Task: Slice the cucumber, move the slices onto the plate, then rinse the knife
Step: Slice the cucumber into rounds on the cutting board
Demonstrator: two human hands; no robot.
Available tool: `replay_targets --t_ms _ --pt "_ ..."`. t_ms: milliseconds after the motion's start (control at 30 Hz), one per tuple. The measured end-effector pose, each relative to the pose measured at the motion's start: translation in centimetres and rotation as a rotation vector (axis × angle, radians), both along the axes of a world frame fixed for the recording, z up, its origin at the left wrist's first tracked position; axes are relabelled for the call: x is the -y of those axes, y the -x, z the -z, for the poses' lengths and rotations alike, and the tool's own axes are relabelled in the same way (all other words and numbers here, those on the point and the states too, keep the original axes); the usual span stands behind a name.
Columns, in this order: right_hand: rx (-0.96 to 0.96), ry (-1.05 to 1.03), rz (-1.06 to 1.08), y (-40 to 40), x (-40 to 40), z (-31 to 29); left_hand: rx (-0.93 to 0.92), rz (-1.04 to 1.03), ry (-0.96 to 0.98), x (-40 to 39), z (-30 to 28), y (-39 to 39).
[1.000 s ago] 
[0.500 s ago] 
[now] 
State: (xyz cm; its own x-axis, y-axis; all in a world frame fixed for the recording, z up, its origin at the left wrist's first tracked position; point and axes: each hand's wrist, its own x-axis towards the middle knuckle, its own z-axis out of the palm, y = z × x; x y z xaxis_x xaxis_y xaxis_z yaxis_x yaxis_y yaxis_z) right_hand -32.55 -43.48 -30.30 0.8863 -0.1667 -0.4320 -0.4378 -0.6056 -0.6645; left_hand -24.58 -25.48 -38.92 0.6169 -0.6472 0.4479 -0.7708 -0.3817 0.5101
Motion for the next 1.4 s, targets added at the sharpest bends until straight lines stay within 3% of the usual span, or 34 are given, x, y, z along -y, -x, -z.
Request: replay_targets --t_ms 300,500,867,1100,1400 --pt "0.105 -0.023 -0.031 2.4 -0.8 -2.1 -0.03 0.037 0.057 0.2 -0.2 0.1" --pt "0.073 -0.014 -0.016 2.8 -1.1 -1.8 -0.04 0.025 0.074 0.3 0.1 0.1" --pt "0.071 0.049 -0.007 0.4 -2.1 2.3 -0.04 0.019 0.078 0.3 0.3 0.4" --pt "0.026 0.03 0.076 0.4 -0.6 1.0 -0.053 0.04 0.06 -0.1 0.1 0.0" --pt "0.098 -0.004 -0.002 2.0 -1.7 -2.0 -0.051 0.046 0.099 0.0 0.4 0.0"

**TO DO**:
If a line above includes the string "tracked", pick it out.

**SOLVED EXERCISE**:
Available tool: `replay_targets --t_ms _ --pt "_ ..."`. t_ms: milliseconds after the motion's start (control at 30 Hz), one per tuple. The measured end-effector pose, each relative to the pose measured at the motion's start: translation in centimetres and rotation as a rotation vector (axis × angle, radians), both along the axes of a world frame fixed for the recording, z up, its origin at the left wrist's first tracked position; axes are relabelled for the call: x is the -y of those axes, y the -x, z the -z, for the poses' lengths and rotations alike, and the tool's own axes are relabelled in the same way (all other words and numbers here, those on the point and the states too, keep the original axes); the usual span stands behind a name.
State: (xyz cm; its own x-axis, y-axis; all in a world frame fixed for the recording, z up, its origin at the left wrist's first tracked position; point and axes: each hand's wrist, its own x-axis towards the middle knuckle, its own z-axis out of the palm, y = z × x; x y z xaxis_x xaxis_y xaxis_z yaxis_x yaxis_y yaxis_z) right_hand -32.55 -43.48 -30.30 0.8863 -0.1667 -0.4320 -0.4378 -0.6056 -0.6645; left_hand -24.58 -25.48 -38.92 0.6169 -0.6472 0.4479 -0.7708 -0.3817 0.5101

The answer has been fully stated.